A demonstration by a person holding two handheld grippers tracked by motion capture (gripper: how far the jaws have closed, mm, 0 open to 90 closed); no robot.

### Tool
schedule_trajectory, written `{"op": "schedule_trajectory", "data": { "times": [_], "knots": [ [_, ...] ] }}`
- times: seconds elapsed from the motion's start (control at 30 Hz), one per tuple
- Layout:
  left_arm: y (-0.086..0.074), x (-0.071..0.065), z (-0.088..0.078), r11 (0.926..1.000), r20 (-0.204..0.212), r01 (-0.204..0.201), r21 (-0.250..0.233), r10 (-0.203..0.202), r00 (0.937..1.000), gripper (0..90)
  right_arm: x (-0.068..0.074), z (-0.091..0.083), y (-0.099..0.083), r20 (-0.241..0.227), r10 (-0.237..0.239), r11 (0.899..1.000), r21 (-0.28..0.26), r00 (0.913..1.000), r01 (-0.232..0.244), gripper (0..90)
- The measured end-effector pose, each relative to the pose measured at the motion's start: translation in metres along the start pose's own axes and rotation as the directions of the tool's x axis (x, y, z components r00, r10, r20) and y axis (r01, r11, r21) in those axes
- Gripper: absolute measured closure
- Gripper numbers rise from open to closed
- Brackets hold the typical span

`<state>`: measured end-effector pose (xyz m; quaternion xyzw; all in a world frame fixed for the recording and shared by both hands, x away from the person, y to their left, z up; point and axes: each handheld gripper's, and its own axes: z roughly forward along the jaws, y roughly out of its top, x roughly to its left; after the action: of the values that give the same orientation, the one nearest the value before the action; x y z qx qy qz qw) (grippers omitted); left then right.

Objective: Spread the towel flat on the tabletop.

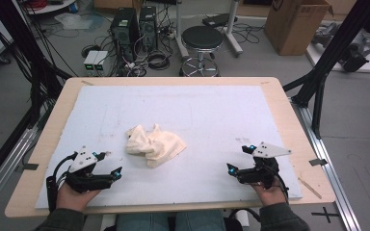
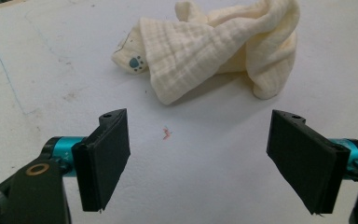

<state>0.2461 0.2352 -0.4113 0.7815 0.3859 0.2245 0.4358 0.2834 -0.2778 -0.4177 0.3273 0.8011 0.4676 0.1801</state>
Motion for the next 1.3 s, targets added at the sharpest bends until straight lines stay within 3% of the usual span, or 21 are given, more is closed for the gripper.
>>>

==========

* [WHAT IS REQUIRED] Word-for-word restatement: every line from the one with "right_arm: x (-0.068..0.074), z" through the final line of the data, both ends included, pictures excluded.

* [WORKED SOLUTION]
  right_arm: x (-0.068..0.074), z (-0.091..0.083), y (-0.099..0.083), r20 (-0.241..0.227), r10 (-0.237..0.239), r11 (0.899..1.000), r21 (-0.28..0.26), r00 (0.913..1.000), r01 (-0.232..0.244), gripper (0..90)
- The measured end-effector pose, each relative to the pose measured at the motion's start: translation in metres along the start pose's own axes and rotation as the directions of the tool's x axis (x, y, z components r00, r10, r20) and y axis (r01, r11, r21) in those axes
- Gripper: absolute measured closure
- Gripper numbers rise from open to closed
- Brackets hold the typical span

`<state>`: measured end-effector pose (xyz m; quaternion xyzw; all in a world frame fixed for the recording and shared by both hands, x away from the person, y to their left, z up; point and axes: each handheld gripper's, and its own axes: z roughly forward along the jaws, y roughly out of its top, x roughly to its left; after the action: of the values that give the same orientation, the one nearest the value before the action; x y z qx qy qz qw) (grippers omitted); left then right.

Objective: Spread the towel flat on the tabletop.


<state>0.2461 0.2352 -0.4113 0.7815 0.3859 0.2245 0.4358 0.2834 -0.2778 -0.4177 0.3273 0.8011 0.4676 0.1801</state>
Motion for the next 1.3 s, targets added at the sharpest bends until straight lines stay within 3% of the usual span, or 21 are given, more is closed for the gripper.
>>>

The full answer has now been given.